## Task instructions:
Your answer should hold each line of the material that contains the word "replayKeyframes".

════════════════

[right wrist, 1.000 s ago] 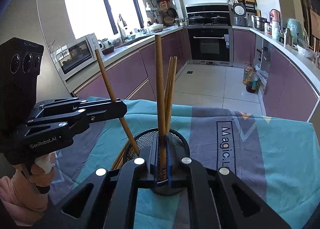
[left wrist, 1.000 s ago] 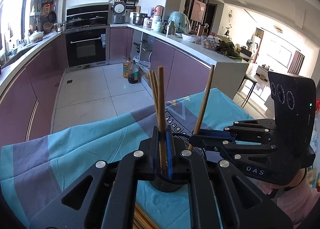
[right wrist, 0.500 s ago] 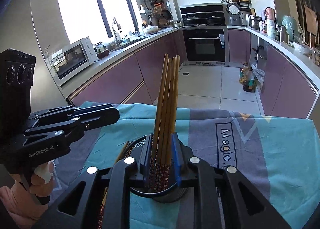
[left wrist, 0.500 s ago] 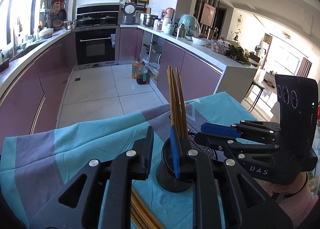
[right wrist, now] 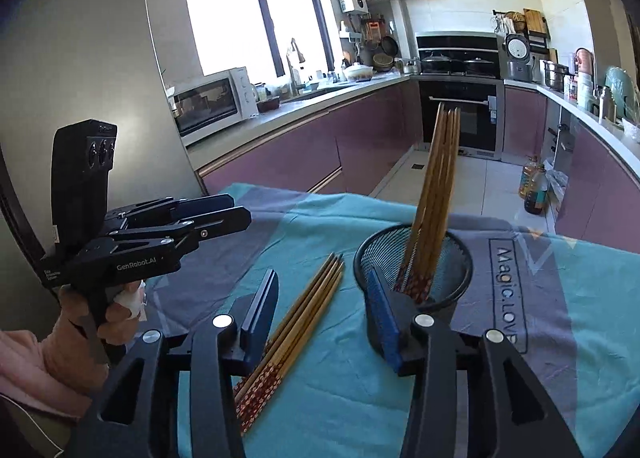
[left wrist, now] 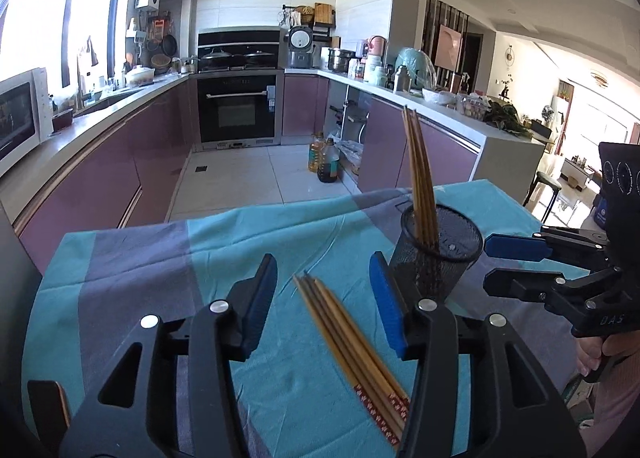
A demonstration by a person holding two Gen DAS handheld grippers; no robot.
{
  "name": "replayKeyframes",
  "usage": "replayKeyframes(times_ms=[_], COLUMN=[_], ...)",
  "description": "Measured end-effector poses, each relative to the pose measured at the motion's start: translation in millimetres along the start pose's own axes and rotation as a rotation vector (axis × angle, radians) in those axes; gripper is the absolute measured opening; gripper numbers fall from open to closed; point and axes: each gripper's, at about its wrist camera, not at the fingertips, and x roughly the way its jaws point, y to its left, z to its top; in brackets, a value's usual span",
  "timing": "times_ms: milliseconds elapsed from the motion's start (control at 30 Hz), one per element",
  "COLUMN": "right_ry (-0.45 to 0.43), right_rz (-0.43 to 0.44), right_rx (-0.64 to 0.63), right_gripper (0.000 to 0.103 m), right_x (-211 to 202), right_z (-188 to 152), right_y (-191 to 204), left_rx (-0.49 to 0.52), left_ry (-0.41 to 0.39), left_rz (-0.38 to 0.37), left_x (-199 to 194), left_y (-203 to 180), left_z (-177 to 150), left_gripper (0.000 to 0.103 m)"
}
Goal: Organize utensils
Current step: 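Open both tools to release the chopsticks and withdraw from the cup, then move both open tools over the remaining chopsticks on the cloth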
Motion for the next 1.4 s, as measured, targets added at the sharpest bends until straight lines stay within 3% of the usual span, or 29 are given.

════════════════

## Result of the exercise:
  "name": "replayKeyframes",
  "usage": "replayKeyframes(times_ms=[_], COLUMN=[_], ...)",

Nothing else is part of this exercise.